Niektóre maszyny, zwykle prymitywnej konstrukcji typu gerbera, wróciły na Ukrainę, inne poleciały w głąb naszego kraju. Nietypowe było natomiast to, że część dronów nadleciała znad Białorusi. Kilka z nich zostało zestrzelonych przez samoloty bojowe. Doszło do bezprecedensowej sytuacji, gdy po raz pierwszy samoloty NATO prowadziły walkę nad terytorium państwa sojuszniczego.
Rosyjskie drony i rakiety nad terytorium Ukrainy i Polski, mapa z nocy z 9 na 10 września
Na czas operowania polskiego i sojuszniczego lotnictwa czasowo wyłączone zostały lotniska w Rzeszowie, Lublinie oraz Warszawa-Okęcie i Warszawa-Modlin. – Chodziło o to, aby swobodnie mogły operować samoloty wojskowe – mówi jeden z naszych rozmówców.

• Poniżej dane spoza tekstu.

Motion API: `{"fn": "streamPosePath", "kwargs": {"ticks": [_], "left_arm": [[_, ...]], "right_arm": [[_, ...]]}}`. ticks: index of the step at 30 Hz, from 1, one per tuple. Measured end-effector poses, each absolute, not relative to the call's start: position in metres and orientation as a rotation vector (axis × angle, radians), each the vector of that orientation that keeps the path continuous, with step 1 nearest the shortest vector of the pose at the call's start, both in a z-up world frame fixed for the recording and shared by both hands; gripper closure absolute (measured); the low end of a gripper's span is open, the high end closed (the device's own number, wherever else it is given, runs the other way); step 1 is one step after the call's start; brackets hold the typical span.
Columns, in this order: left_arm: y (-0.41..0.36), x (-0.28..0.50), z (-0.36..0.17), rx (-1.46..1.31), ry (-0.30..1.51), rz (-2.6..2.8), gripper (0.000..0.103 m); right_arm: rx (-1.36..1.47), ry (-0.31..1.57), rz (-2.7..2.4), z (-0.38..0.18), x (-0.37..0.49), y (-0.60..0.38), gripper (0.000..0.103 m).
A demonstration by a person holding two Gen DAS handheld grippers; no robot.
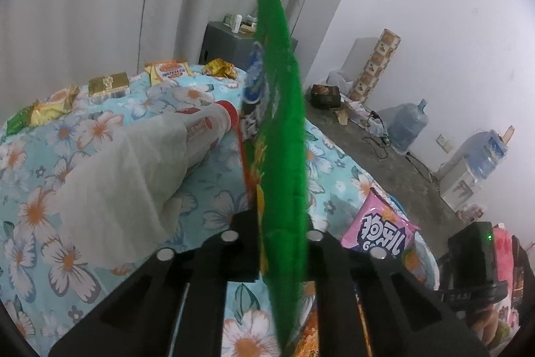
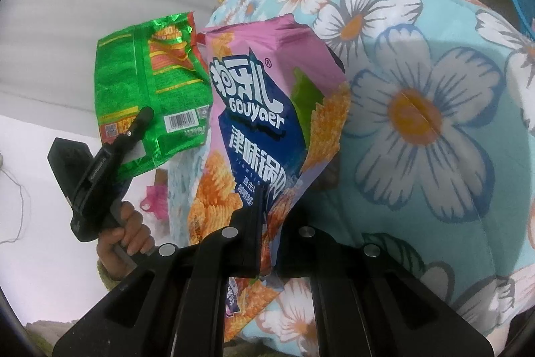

Decydenci wiedzieli o ataku dronowym na Polskę
Informacja o podniesieniu gotowości bojowej została przekazana przez Centrum Operacji Powietrznych Dowództwa Operacyjnego do Rządowego Centrum Bezpieczeństwa. Tą drogą trafiła do kluczowych polityków w kraju. Prawdopodobnie została uruchomiona procedura SPO–13. Opisana jest ona w Krajowym Planie Zarządzania Kryzysowego. Określa ona proces przekazania komunikatów ostrzegawczych o zagrożeniu uderzeniami z powietrza, w tym spowodowanych lotem obiektu stanowiącego zagrożenie terrorystyczne typu „RENEGADE” dowódcom jednostek wojskowych i organom właściwym w sprawach zarządzania kryzysowego z możliwie dużym wyprzedzeniem, tak aby niezwłocznie po wykryciu zagrożenia umożliwić skuteczne zaalarmowanie wojsk i ludności cywilnej.